ダウン・アット・ザ・ミューレン・テンプル

ドクター・ファーレスに会いに行った。
ドクターは新進気鋭の研究者で、研究対象の地域を理解するためなら言語を学び、そこへ数年住むことを厭わない在野の英傑である。私もハラブに遊学していた頃、大変お世話になった。イラク国境近くまでクルド人の街を一緒に訪ねたことは良い思い出である。その他にドクターとは「在ハラブ遠藤周作研究会」「ハラブ大学学内恋愛研究会」「ウクレレ初心者友の会」「ヤーセルおじさん研究会」「般若心経友の会」「政策過程分析研究会の研究会」「転ばずの会」「駅前商店街好きの会」などなど、様々な会でご一緒する機会に恵まれている。近くへ行く用事があったためご連絡差し上げたところ、忙しいにもかかわらず時間を作ってくださった。

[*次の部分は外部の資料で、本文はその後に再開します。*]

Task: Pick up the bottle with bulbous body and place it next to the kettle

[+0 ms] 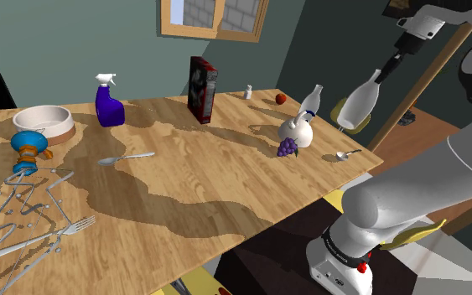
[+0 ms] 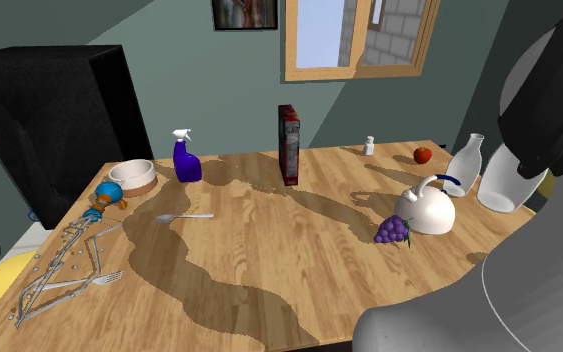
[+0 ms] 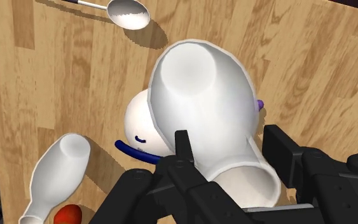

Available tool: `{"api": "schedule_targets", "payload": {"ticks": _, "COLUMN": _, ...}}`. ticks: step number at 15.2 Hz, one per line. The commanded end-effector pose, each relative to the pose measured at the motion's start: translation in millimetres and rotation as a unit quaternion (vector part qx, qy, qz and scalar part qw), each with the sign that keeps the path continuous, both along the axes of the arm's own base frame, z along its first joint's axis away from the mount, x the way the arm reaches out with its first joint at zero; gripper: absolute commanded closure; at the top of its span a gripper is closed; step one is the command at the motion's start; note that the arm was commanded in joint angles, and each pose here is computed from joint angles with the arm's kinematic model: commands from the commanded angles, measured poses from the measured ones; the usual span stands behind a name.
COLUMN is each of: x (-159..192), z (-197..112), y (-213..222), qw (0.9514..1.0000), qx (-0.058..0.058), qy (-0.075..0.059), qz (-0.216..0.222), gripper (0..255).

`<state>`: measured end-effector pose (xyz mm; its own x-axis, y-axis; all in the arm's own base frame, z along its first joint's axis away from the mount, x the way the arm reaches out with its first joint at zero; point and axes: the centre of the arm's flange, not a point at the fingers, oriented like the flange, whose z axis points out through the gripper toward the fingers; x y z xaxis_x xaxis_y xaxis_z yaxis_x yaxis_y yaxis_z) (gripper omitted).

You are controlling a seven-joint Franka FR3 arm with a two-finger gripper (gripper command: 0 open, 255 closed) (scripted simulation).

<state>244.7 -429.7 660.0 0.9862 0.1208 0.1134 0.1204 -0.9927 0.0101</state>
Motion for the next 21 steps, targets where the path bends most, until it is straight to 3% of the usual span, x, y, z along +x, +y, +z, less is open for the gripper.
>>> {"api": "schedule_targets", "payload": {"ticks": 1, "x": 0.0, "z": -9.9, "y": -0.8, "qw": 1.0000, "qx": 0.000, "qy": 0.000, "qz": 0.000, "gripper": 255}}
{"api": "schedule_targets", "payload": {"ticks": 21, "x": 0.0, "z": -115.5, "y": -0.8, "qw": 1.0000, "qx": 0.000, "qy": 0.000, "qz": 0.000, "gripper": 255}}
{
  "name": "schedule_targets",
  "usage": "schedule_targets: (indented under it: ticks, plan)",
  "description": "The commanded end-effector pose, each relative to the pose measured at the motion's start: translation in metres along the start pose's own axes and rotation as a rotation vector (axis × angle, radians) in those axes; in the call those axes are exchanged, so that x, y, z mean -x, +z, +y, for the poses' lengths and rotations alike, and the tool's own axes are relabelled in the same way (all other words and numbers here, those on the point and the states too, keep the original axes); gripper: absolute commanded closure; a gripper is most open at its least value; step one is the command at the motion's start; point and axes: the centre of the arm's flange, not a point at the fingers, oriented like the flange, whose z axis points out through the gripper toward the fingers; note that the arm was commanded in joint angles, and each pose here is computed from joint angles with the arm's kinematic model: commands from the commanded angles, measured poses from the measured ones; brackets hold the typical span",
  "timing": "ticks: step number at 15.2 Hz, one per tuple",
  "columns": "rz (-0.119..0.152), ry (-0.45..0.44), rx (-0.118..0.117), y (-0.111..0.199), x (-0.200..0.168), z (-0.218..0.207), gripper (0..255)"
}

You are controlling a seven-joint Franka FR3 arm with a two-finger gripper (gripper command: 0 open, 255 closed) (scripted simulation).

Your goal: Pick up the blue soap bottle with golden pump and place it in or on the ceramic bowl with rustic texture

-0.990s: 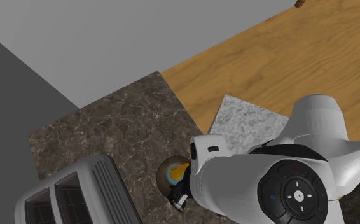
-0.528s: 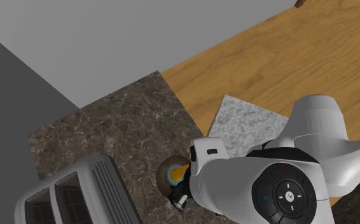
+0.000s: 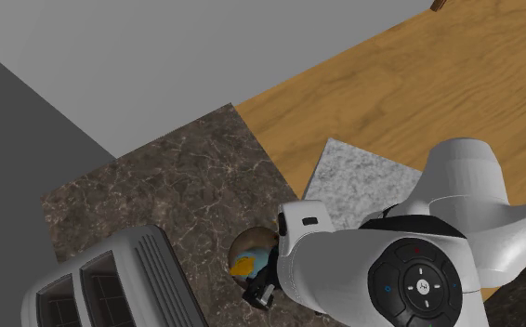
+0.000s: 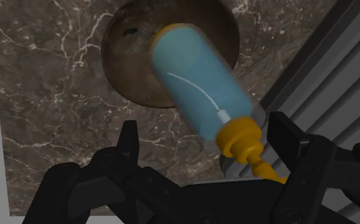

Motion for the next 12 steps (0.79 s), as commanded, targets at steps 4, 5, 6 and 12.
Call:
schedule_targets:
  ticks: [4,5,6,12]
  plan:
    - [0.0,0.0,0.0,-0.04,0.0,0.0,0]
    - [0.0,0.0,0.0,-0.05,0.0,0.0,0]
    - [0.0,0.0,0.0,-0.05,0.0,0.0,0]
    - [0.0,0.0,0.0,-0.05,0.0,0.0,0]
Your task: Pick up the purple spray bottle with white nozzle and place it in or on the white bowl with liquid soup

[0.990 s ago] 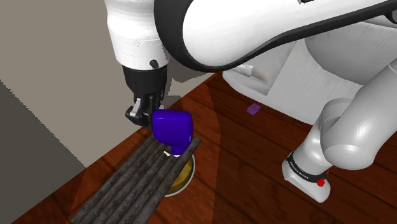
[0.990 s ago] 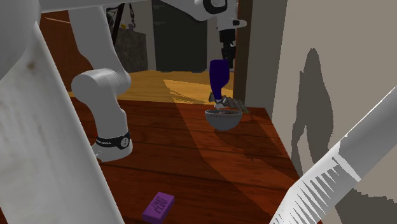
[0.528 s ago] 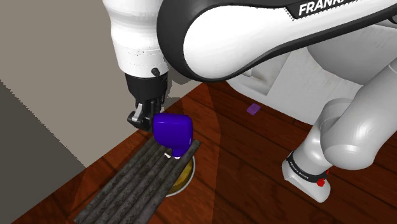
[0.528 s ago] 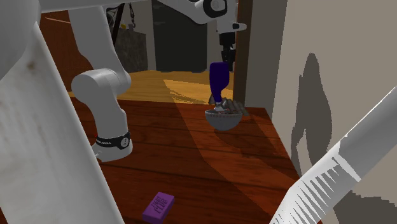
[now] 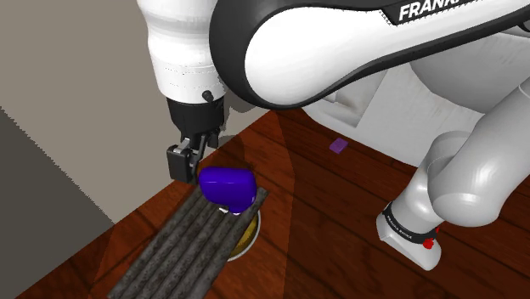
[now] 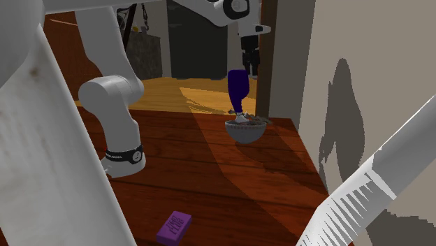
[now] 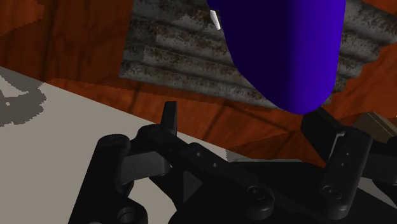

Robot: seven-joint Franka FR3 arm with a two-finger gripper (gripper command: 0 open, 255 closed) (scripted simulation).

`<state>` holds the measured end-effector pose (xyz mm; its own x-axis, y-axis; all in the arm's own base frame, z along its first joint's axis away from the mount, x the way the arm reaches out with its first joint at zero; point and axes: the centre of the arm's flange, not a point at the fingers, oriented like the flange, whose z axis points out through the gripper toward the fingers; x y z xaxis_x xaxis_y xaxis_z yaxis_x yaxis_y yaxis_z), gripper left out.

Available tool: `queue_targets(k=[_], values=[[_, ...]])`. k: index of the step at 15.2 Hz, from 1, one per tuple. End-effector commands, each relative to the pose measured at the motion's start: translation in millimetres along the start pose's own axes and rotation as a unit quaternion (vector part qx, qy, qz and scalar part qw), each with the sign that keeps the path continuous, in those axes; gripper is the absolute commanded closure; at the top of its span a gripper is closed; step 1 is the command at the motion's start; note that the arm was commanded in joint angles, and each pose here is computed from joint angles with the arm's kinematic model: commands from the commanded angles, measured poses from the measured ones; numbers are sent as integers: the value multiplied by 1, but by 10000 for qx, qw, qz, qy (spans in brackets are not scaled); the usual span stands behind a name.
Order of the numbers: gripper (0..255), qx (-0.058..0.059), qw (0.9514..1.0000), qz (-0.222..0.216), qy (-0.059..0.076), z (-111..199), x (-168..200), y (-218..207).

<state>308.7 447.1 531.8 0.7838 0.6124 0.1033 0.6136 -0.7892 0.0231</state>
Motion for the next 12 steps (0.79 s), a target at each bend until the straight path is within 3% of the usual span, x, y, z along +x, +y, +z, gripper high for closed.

数年前、ドクターも私もハラブにて同じ先生に現地の言葉を教わり、同じように現地の宗教に勧誘され、それぞれ悩んだ。悩んだ末にそれぞれで宗教書を読み漁り辿りついたのが仏教である。「唯一神じゃなくってやっぱり無だよねえ」「そうですよねえ点と線じゃなくって循環なんですよね」なんて明らかに危ない会話を弾ませて、眼に見えない世界への理解を互いに深めていったのだ。

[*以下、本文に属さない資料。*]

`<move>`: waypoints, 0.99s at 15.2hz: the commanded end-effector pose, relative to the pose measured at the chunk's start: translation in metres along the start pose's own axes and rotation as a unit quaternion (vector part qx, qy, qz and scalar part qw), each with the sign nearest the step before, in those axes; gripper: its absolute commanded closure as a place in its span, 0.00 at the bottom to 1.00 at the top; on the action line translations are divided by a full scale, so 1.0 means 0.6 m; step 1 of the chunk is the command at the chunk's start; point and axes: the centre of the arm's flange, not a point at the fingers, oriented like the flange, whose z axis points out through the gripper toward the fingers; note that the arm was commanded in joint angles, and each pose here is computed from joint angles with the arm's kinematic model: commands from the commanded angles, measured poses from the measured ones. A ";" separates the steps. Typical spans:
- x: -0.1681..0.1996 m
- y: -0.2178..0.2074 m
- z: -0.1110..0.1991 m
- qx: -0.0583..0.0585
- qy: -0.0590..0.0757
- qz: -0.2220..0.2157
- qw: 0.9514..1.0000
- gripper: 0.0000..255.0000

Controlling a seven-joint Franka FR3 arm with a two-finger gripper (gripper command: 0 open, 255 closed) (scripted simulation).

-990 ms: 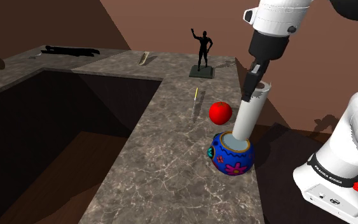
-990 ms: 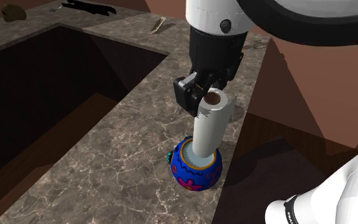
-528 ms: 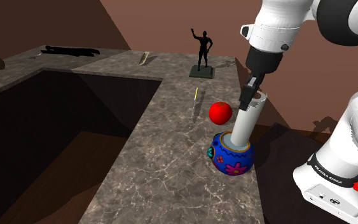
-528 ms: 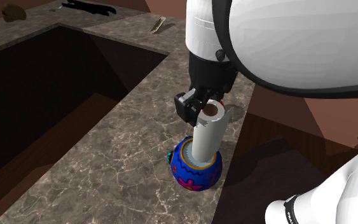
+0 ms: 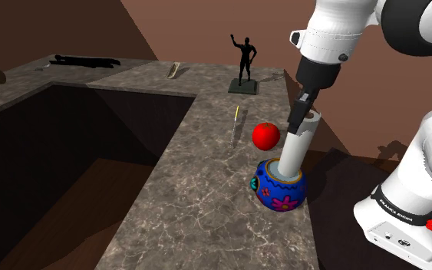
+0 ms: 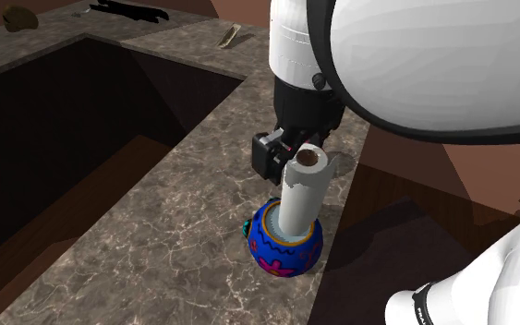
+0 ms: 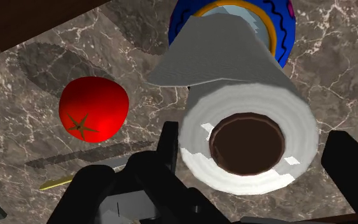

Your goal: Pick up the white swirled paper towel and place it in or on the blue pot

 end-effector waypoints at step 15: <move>0.000 0.000 -0.083 0.000 0.000 0.000 1.000 0.00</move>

今回久しぶりに話してみてわかった。ドクターは継続的な探求により、数年前は単なる関心に過ぎなかった「無」への興味を、自分自身の存在を確固(括弧)たらしめる核として内包するに至ったようである。もはや何人がユダヤ・キリスト・イスラームの流れを汲む唯一神信仰を説いたとしても、ドクターの心は湖面のごとく静かであろう。
かたや自分はどうであろうか。逃げるようにアカデミックな世界を離れ月給取りとなったことで唯一神信仰の誘いは少なくなった。だが同時に「無」への興味を自らの存在意義に昇華させる機会を失していたようである。反省。
いずれにせよ、やっぱり般若心経は良いなあと改めて思った次第。敬具。